The Trial Begins, by Abram Tertz. A bitter and brilliant novel, smuggled from Russia, mocking the Soviet monolith.

Victory in the Pacific, by Samuel Eliot Morison. The author reaches port with the last volume of narrative in his masterly history of U.S. naval operations in World War II.

Casanova’s Chinese Restaurant, by Anthony Powell. A witty novel about Britain in the ’30s and that period’s curious miscegenation between Society and Art.

Let Us Now Praise Famous Men, by James Agee, with photographs by Walker Evans. Since it was written in 1936, this prose account of sharecroppers’ lives, set down with the dark rage of a poet, has become a classic.

Decision at Trafalgar, by Dudley Pope. Best of the current blood-in-the-scuppers accounts of the great battle.

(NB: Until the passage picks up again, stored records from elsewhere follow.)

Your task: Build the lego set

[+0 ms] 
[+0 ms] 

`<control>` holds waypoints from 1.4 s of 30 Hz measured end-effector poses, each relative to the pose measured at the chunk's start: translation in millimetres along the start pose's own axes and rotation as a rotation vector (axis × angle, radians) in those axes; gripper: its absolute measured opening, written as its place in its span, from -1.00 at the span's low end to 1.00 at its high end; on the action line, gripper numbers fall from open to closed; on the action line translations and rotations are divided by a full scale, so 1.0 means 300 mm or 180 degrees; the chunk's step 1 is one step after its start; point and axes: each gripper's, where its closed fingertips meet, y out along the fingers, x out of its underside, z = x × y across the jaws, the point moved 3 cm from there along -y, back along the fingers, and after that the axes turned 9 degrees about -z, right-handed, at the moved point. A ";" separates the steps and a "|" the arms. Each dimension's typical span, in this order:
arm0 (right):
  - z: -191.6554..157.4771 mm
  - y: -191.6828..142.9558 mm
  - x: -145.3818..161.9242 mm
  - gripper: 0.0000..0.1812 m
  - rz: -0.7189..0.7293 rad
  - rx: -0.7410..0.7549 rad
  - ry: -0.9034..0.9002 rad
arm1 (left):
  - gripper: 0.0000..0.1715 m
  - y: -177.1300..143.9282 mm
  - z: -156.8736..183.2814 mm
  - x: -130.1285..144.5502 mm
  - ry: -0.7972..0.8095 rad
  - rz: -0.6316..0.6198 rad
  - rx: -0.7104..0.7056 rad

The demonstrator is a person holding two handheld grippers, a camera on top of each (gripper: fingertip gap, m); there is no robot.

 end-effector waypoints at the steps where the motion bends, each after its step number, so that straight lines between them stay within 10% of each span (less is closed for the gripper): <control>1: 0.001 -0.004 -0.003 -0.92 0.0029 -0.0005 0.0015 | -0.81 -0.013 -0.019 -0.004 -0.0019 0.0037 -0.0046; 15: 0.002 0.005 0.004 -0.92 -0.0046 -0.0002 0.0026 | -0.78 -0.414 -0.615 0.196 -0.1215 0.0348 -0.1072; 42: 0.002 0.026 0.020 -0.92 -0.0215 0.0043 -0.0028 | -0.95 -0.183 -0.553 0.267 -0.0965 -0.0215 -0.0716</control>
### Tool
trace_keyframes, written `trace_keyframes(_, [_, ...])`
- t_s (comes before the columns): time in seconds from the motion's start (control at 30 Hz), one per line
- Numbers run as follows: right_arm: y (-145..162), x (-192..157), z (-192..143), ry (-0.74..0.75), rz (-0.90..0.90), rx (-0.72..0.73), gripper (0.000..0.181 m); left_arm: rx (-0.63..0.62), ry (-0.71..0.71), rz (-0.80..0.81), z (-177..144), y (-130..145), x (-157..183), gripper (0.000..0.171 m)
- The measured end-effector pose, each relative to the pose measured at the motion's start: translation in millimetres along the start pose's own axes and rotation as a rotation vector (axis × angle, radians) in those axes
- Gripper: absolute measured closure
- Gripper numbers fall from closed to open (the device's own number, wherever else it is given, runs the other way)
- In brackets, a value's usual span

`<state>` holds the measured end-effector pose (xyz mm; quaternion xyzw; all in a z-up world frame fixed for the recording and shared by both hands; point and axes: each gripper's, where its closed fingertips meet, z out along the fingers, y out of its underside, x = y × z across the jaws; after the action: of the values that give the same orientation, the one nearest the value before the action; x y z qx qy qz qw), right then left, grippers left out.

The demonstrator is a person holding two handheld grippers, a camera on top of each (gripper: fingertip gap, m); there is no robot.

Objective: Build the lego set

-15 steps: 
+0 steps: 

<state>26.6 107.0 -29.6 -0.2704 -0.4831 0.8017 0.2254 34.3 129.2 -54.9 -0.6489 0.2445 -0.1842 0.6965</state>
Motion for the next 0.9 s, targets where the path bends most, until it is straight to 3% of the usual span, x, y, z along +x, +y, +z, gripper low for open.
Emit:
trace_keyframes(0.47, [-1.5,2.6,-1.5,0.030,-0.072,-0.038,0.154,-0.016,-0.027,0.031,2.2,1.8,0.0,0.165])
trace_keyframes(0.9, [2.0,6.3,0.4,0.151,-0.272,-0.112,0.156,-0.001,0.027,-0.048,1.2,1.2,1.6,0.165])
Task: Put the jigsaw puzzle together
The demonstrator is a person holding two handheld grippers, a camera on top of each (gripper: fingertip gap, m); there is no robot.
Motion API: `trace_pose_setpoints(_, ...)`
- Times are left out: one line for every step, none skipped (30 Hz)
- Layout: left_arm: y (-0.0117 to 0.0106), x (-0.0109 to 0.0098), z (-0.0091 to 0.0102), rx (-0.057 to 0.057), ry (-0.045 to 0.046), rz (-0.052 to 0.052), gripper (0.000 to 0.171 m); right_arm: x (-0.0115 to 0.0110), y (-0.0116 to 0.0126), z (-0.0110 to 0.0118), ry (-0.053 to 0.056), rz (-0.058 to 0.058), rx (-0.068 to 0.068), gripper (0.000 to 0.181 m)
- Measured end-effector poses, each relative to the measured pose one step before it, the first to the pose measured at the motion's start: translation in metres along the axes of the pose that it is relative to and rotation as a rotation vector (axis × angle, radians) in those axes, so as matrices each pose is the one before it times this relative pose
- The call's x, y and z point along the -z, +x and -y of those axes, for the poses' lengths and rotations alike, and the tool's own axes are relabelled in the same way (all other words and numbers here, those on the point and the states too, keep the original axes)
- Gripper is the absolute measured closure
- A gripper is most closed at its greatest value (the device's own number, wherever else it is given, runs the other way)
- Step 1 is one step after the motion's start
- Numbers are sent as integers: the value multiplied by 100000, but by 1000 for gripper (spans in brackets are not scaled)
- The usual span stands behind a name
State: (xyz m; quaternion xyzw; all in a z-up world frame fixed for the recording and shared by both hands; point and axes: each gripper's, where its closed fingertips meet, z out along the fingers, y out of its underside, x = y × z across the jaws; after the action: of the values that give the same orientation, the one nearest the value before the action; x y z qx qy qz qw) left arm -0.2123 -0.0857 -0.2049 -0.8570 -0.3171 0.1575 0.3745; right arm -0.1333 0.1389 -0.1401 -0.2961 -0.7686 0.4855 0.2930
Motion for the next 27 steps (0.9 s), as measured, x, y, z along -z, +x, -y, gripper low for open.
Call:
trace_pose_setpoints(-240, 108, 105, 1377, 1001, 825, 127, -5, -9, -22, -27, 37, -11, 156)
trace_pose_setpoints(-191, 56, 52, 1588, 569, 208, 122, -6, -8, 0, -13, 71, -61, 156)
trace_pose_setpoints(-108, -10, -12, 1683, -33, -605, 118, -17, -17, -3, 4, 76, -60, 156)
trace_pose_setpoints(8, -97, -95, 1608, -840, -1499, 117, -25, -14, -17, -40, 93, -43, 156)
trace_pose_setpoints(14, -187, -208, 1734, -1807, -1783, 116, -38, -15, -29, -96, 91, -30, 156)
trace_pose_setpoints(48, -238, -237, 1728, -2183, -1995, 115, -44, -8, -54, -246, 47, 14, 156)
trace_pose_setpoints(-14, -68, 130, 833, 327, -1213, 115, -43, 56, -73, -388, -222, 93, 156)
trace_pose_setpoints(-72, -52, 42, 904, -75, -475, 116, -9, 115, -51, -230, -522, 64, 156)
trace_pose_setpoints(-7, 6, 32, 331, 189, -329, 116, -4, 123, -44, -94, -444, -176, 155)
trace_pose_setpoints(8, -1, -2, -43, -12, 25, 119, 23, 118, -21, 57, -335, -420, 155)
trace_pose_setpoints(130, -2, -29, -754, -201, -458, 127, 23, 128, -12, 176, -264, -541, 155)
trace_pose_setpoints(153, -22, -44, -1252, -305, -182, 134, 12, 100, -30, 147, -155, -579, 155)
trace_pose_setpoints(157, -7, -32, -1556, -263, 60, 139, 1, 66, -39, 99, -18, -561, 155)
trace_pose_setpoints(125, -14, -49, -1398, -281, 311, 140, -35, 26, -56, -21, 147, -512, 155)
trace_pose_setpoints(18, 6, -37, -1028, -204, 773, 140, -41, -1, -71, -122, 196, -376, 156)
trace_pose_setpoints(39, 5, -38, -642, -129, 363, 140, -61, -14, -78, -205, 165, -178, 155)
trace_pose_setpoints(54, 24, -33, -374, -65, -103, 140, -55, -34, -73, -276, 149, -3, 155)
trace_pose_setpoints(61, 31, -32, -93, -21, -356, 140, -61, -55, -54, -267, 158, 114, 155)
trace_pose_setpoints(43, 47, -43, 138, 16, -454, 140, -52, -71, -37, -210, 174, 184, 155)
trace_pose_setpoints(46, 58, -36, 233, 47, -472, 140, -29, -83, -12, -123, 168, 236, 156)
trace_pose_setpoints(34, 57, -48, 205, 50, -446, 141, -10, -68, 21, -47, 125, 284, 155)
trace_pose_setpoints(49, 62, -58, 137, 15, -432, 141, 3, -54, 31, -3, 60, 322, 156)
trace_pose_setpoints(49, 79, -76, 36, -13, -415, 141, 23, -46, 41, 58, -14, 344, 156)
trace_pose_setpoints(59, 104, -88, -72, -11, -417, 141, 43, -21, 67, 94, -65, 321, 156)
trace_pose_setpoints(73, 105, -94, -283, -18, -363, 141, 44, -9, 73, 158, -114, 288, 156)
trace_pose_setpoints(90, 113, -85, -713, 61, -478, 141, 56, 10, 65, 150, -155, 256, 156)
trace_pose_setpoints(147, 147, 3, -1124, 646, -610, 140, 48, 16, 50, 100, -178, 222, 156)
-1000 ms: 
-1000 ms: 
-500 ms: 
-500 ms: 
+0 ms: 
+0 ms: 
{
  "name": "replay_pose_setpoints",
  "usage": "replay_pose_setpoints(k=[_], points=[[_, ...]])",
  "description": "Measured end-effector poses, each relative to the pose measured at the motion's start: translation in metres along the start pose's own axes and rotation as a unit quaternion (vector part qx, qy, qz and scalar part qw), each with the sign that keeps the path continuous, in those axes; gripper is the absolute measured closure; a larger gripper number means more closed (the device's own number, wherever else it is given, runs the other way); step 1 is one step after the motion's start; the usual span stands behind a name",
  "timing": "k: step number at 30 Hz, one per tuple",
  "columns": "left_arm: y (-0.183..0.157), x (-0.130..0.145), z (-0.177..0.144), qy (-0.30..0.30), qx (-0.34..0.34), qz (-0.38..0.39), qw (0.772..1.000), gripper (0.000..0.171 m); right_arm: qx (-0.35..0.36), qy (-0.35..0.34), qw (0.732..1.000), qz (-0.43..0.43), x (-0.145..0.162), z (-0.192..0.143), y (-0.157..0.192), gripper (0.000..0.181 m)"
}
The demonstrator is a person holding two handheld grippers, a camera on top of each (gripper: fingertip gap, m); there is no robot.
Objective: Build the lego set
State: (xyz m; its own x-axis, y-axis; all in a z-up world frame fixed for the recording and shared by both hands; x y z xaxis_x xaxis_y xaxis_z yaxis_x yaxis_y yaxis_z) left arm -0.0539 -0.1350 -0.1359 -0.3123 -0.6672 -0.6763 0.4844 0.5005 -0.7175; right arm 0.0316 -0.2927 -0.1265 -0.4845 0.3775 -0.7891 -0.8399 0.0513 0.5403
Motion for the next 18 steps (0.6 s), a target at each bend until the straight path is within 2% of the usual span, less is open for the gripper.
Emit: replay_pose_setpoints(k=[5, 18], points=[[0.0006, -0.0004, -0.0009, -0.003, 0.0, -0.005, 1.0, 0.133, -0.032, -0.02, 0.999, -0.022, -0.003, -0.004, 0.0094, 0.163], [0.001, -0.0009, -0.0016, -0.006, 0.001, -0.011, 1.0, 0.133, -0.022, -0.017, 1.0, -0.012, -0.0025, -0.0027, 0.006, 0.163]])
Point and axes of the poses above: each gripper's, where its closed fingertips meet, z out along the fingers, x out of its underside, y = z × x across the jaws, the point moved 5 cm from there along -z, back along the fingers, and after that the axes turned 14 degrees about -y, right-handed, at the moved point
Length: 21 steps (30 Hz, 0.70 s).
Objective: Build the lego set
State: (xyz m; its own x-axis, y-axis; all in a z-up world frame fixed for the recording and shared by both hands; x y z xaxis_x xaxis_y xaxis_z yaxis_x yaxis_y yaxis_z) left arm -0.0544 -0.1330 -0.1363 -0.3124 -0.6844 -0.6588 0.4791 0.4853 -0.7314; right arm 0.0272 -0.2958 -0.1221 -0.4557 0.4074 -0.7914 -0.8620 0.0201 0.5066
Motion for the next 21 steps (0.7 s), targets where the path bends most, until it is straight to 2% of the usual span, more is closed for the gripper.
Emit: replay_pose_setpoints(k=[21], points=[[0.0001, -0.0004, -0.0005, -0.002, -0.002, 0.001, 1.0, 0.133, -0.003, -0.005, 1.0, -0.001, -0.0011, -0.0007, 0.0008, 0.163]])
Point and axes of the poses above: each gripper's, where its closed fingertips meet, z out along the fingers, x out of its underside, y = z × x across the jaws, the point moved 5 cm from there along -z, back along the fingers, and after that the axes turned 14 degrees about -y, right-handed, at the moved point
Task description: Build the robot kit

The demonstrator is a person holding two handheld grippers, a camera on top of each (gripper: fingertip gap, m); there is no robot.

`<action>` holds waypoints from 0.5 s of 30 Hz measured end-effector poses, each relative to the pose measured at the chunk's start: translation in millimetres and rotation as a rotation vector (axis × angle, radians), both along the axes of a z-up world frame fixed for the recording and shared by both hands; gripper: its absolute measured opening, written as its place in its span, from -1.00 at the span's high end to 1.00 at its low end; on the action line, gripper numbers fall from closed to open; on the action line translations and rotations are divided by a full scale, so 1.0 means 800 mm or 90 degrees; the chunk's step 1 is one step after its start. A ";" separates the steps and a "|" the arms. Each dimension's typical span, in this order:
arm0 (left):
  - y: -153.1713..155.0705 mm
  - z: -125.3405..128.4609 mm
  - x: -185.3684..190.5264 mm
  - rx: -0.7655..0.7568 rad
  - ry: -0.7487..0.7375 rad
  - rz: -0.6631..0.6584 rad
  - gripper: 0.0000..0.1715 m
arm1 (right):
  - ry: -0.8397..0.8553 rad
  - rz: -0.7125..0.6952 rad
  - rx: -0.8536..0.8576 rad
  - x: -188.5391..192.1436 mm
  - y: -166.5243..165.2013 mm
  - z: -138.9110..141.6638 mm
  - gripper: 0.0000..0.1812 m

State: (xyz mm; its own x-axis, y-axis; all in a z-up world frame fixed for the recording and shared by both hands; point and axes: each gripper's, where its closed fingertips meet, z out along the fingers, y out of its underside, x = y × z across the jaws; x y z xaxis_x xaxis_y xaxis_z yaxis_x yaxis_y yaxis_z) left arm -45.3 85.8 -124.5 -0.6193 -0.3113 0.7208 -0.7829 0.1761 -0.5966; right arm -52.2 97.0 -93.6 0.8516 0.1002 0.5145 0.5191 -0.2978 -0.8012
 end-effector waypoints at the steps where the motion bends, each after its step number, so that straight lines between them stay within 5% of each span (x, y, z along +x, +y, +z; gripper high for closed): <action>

The Black Book, by Lawrence Durrell. A glittering, impudent, outrageous novel, all murk and manifesto, written by the author of the Alexandria tetralogy when he was 24 and had just made the heady discovery that he was a very good writer.

Best Sellers

FICTION 1. Advise and Consent, Drury (1)

2. Hawaii, Michener (2)

3. The Leopard, Di Lampedusa (3)

4. To Kill a Mockingbird, Lee (5)

5. The Chapman Report, Wallace (4)

6. The Lovely Ambition, Chase (8)

7. Diamond Head, Oilman (7)

8. The Last Temptation of Christ, Kazantzakis (6)

9. Mistress of Mellyn, Holt (9) 10. The Child Buyer, Hersey

NONFICTION 1. Born Free, Adamson (1)

2. How I Made $2,000,000 in the Stock Market, Darvas (2)

3. Taken at the Flood, Gunther (4)

4. Enjoy, Enjoy! Golden (5)

5. The Waste Makers, Packard (8)

6. Folk Medicine, Jarvis (6)

7. Felix Frankfurter Reminisces, Frankfurter with Phillips (3)

8. The Conscience of a Conservative, Goldwater 9. The Liberal Hour, Galbraith (7)

10. May This House Be Safe from Tigers, King

*All times E.D.T. *Position on last week’s list.